It is known that glucose in the presence of various alkaline Substances by means of gases containing oxygen and using certain noble metal catalysts can be oxidized. Although these methods are useful, they cannot To deliver gluconates of consistently high quality and in good yields. Man finds that this often results in undesirable by-products. This causes little Yields, poor purity and discoloration of the material during its Manufacturing or storage.

It has now been found that glucose in aqueous solution under certain carefully controlled conditions using oxygen-containing gases, such as. B.

Air, with the formation of an end product of particularly high quality in can be oxidized in a very excellent yield. The oxidation is with relatively concentrated glucose solutions carried out, d. H. with solutions, which have a concentration of at least 20 percent by weight.

The oxidation continues in the presence of a noble metal catalyst, preferably palladium, and, what is very important, carried out at a pE value, which is constantly kept within narrow limits. The reaction can be in a elevated temperature, but it is preferable to use them at a Allow temperature of no more than about 550 C to drain.

An alkali or alkaline earth metal hydroxide is added during the reaction, in order to keep the pE value constantly within a narrow range. The limits of this Ranges depend on the temperature. At a temperature of about 550 C. the p-value is preferably kept below about 9.5, while the pH-value at a Temperature can be from about 250 C up to about 11.0, although the most beneficial pH value is slightly lower. The lower limit of the range can be around 8.0 lie when the temperature is about 550 C, but it is s-preferably above held about 9.0 when the temperature is about 250C. The area seems to be to narrow slightly with increasing temperature: the difference between the upper and the lower limit is about 1.5 p, units when the temperature is 550 C and about 2.0 units when the temperature is 250C.

The optimal pR value at any given temperature rature is easy to determine.

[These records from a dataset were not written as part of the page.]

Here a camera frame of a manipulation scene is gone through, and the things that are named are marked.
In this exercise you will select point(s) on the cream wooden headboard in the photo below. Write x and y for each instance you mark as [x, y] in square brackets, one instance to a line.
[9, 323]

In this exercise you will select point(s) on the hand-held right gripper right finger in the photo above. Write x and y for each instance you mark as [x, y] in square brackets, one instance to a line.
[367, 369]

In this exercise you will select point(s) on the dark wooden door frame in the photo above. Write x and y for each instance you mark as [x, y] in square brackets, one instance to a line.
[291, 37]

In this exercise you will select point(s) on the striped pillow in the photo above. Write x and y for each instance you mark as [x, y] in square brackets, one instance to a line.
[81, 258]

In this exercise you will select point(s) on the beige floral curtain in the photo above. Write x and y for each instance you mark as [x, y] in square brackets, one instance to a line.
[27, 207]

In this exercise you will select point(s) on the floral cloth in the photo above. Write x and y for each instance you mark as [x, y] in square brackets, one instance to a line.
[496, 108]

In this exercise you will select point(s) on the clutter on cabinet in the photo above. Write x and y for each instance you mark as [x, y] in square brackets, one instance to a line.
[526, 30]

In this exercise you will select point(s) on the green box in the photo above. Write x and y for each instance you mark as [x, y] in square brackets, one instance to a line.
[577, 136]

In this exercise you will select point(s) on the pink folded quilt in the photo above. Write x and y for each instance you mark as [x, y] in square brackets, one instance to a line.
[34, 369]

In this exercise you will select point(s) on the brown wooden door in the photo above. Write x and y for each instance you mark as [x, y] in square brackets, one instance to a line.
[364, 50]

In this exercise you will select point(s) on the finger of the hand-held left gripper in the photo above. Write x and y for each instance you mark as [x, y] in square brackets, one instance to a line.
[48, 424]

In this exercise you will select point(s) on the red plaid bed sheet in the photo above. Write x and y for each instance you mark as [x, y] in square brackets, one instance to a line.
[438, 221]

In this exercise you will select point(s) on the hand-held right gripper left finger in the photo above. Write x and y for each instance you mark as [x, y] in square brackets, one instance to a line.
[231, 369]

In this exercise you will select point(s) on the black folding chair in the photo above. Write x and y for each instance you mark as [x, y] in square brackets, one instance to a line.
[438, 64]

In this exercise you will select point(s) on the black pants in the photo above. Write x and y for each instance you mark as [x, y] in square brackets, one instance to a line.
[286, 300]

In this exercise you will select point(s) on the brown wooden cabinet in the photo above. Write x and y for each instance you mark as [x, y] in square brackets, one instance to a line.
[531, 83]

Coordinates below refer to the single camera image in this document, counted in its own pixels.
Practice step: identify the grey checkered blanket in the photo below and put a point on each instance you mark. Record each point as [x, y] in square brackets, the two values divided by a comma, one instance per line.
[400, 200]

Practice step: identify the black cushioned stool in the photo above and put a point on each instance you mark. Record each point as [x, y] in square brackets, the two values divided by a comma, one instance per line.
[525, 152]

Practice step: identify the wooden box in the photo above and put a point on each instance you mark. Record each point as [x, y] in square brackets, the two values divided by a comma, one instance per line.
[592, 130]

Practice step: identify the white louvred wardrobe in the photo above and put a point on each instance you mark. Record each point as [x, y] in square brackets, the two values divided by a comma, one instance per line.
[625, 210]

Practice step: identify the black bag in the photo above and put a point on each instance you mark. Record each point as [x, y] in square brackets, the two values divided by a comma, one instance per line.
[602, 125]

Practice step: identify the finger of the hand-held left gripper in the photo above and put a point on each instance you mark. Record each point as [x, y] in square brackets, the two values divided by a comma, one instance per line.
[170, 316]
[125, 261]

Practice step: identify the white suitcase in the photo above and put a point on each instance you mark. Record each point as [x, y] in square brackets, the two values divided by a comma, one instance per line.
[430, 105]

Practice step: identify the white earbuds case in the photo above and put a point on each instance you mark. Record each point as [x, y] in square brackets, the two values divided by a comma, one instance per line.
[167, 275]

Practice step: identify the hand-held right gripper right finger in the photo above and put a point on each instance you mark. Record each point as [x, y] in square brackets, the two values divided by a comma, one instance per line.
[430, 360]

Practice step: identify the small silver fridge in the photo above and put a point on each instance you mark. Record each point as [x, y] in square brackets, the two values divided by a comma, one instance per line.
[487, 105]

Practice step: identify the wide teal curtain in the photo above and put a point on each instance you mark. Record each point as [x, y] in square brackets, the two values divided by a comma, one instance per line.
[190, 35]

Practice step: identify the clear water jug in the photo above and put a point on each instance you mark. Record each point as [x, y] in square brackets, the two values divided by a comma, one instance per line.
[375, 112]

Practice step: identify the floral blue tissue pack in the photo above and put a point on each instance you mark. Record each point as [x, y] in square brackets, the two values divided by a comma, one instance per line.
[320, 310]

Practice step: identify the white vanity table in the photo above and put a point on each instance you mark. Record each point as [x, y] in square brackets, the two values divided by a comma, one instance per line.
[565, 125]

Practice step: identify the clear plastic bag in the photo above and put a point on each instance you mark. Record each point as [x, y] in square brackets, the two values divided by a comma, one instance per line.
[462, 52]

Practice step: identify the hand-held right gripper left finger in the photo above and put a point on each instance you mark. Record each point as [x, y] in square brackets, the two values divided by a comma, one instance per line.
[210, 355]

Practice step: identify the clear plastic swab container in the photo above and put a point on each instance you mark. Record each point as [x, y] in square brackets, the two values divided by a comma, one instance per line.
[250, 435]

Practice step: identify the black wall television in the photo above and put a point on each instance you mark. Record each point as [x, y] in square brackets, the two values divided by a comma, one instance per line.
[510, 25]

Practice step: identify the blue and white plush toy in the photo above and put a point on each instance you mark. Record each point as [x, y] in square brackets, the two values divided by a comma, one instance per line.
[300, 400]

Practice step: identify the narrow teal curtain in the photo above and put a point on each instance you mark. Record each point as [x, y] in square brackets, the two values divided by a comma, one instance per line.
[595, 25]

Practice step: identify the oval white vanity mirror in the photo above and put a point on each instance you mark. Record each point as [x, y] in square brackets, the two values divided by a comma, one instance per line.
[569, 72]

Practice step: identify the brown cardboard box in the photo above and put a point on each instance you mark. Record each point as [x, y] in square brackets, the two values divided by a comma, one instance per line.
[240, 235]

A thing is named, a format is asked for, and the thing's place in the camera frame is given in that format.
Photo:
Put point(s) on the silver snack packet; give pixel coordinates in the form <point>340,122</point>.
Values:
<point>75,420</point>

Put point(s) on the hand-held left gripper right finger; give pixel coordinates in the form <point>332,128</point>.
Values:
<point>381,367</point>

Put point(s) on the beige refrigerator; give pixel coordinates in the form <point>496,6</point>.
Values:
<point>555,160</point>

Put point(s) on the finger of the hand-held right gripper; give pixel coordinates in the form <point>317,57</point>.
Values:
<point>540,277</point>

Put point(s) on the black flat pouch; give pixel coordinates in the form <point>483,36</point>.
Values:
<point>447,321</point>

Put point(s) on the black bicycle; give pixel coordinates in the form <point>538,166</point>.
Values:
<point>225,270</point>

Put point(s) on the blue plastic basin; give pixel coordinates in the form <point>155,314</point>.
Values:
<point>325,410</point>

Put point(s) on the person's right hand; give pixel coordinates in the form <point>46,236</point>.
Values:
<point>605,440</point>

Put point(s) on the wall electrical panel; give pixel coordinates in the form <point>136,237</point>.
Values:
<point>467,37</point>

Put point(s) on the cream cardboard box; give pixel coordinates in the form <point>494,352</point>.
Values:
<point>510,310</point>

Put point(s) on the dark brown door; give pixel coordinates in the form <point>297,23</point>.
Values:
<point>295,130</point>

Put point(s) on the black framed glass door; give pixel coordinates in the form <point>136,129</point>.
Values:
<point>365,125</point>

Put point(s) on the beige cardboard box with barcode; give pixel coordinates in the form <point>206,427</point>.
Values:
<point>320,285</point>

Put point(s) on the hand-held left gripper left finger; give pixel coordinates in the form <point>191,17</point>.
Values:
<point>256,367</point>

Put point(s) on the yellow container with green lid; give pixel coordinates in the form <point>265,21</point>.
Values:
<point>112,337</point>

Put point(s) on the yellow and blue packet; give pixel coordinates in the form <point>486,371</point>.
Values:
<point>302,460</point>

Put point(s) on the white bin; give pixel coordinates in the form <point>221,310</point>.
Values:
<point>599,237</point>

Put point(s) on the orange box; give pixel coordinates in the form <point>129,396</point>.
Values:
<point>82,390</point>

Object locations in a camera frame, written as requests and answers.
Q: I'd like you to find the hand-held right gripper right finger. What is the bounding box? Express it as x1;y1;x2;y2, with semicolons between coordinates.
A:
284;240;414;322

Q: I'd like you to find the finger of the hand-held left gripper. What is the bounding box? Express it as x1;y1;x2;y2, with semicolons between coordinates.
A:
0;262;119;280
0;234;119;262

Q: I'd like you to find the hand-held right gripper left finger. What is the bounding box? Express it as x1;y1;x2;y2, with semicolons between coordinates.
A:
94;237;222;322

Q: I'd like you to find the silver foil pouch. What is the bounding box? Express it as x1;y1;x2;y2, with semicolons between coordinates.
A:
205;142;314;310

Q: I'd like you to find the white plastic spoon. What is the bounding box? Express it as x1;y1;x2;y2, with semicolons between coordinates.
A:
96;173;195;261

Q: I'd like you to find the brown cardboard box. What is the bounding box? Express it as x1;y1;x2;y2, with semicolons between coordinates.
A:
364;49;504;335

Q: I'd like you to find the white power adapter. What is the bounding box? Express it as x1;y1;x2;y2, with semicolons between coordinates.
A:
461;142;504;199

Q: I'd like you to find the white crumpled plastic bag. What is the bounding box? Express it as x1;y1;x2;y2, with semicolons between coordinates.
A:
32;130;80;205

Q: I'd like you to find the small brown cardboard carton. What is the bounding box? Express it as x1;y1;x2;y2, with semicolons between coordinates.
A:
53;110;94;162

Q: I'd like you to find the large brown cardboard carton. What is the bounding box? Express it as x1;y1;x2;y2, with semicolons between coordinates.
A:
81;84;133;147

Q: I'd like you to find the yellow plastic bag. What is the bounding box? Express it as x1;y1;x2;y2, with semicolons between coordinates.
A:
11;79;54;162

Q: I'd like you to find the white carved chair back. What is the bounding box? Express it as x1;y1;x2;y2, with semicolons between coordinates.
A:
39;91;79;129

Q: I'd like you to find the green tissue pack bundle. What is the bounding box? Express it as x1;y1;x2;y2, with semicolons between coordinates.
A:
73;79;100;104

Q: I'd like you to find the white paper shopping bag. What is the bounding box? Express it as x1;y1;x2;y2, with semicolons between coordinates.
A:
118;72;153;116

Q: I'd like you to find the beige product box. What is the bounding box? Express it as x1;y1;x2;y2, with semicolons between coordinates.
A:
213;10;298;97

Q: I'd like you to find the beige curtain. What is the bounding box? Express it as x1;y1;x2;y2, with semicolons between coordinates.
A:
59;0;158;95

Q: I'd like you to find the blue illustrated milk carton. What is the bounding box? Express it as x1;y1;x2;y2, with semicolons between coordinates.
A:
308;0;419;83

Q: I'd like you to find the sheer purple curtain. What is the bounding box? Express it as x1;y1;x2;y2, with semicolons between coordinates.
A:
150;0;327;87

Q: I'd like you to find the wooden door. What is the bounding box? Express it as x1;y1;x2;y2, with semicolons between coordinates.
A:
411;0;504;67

The reaction rate is increased by increasing the temperature and increased by increasing the pH. At excessively high temperatures or pH levels however, decomposition takes place. The decomposition is slightly red in color to recognize. The optimal pH at a given temperature is that at which the reaction proceeds fastest without decomposition. In addition to color development Tests with Behling's solution show the presence of decomposition products as well as unreacted glucose.

The regulation of the p-value makes a careful and continuous one Addition of the alkaline substance is necessary so that the p11 value is not noticeable Period of time falls below or increases above the specified range. By concentrating the solution after completion of the reaction or by adding a suitable, with water Miscible solvent, preferably methanol, can have a yield of about 80% or more gluconate can be obtained. This material has a purity of 95 01o or above.

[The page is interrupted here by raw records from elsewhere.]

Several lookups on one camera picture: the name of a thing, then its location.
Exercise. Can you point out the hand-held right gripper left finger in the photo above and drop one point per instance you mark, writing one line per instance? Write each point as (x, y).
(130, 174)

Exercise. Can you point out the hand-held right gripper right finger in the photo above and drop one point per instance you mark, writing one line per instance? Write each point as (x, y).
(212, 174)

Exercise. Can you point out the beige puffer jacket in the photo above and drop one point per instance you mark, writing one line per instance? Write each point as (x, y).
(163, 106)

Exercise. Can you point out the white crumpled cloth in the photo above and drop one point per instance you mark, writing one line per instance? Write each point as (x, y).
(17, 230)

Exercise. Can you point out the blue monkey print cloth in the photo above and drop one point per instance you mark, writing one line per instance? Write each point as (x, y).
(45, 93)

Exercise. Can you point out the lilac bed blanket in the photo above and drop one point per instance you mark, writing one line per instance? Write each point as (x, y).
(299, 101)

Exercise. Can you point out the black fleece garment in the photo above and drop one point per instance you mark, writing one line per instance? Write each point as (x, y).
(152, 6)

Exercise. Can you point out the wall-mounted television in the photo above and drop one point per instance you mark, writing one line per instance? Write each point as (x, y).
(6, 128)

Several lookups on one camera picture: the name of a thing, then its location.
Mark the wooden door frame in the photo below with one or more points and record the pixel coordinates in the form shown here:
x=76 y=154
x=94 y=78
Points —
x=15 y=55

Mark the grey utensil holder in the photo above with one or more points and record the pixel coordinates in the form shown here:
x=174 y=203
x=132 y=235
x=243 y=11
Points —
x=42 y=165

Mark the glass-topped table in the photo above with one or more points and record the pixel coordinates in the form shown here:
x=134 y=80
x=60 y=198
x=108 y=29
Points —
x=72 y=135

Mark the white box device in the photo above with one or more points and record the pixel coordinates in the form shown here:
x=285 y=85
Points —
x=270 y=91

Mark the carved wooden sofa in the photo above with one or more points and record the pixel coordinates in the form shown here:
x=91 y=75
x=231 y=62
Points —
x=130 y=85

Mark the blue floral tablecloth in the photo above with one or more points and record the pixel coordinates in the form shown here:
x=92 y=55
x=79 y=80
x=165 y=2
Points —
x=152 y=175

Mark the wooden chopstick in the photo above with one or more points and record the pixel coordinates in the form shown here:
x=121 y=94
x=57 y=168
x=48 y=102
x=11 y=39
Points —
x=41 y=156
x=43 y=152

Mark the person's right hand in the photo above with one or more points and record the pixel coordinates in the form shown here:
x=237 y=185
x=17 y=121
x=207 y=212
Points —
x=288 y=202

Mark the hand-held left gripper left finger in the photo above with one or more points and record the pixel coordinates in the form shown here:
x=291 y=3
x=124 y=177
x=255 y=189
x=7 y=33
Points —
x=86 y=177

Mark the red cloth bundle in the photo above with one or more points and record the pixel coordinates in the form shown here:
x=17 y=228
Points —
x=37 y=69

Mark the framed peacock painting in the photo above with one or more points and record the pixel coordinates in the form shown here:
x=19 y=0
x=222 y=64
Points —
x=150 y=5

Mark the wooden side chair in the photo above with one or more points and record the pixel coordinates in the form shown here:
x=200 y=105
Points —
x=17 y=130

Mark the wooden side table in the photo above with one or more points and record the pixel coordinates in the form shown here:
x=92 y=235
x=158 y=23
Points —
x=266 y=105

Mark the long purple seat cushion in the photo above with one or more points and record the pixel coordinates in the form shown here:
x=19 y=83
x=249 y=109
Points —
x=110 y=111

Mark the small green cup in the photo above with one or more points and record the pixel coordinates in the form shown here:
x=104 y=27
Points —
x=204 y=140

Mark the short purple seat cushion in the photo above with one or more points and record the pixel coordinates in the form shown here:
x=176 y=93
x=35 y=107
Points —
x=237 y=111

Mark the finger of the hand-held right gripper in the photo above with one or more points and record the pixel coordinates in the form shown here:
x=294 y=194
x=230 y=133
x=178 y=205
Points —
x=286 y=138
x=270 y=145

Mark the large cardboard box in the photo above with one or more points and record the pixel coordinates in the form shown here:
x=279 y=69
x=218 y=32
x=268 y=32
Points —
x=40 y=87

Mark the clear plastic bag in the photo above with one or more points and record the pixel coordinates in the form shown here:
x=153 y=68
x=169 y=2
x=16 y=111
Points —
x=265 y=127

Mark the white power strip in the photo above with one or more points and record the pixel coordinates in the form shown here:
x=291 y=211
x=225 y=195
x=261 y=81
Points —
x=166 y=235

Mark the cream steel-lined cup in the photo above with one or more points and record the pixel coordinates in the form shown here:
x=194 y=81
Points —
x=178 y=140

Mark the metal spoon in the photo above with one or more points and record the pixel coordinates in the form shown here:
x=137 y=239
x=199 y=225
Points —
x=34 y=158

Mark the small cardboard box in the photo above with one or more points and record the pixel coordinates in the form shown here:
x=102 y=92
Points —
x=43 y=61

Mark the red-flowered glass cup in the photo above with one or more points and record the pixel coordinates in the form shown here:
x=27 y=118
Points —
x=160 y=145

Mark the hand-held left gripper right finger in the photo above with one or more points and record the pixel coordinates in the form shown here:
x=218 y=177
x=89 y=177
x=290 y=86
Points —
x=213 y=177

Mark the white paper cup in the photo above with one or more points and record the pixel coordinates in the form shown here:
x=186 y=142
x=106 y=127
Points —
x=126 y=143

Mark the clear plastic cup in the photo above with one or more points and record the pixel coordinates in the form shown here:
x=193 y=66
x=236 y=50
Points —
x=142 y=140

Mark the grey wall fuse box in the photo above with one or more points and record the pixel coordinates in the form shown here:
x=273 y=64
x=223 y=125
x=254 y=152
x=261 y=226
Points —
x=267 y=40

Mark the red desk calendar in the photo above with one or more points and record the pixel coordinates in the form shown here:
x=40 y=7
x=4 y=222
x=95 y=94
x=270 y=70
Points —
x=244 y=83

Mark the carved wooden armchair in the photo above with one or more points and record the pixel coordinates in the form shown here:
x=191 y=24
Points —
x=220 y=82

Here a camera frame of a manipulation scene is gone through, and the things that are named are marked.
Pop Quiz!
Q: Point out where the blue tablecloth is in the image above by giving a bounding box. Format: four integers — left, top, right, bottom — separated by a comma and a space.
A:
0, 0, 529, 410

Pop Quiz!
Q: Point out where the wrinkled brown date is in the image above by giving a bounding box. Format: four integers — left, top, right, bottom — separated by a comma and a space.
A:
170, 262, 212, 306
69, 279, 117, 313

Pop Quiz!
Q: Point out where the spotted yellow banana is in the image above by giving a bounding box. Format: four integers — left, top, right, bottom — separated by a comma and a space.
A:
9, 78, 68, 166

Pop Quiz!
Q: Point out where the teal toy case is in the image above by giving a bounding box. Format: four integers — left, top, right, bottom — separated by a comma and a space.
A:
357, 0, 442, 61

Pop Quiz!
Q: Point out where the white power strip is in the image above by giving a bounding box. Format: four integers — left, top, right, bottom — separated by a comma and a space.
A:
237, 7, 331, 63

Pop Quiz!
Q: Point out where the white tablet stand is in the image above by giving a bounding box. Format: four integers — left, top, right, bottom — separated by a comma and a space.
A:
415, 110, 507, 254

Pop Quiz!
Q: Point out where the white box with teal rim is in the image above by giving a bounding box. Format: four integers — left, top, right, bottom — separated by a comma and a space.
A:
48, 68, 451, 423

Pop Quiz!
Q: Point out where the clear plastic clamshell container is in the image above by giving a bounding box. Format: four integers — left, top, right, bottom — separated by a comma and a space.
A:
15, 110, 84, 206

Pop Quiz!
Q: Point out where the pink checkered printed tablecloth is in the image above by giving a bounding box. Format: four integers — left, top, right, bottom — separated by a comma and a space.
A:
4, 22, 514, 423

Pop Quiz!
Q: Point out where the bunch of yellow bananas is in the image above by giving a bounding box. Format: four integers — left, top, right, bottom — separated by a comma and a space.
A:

Additional amounts of gluconate can be obtained from the mother liquor which is, however, of a slightly lower quality. However, the solution can also be gently evaporated to dryness; in this way becomes in excellent Yield also obtained a product of surprisingly high quality.

The gluconate solutions produced by the present process are particularly suitable for printing by touching a hot surface, for example a heated rotating metal drum. Evaporation on a such a surface gives a fluffy product that is easily soluble. It is expediently, the gluconate solution obtained according to the invention to a pE value of 6 to 7.0 before it is evaporated on the drum.

To produce the required aqueous glucose solution, the glucose come from different sources, e.g. B. od as a commercial hydrate. Like. Related will. The solution is at a concentration of at least about 20% and preferably more than 30% produced. The aqueous solution is then used with a noble metal catalyst mixed. The preferred palladium can be in the form of a suspension on a carrier, such as B. charcoal or other suitable inert material can be used. The amount of the required catalyst changes noticeably as a function of the other conditions of the particular reaction, in general, however a total amount of catalytically active metal of about 0.05 to 1 percent by weight, calculated on glucose, applied. Corresponding platinum catalysts are also used useful.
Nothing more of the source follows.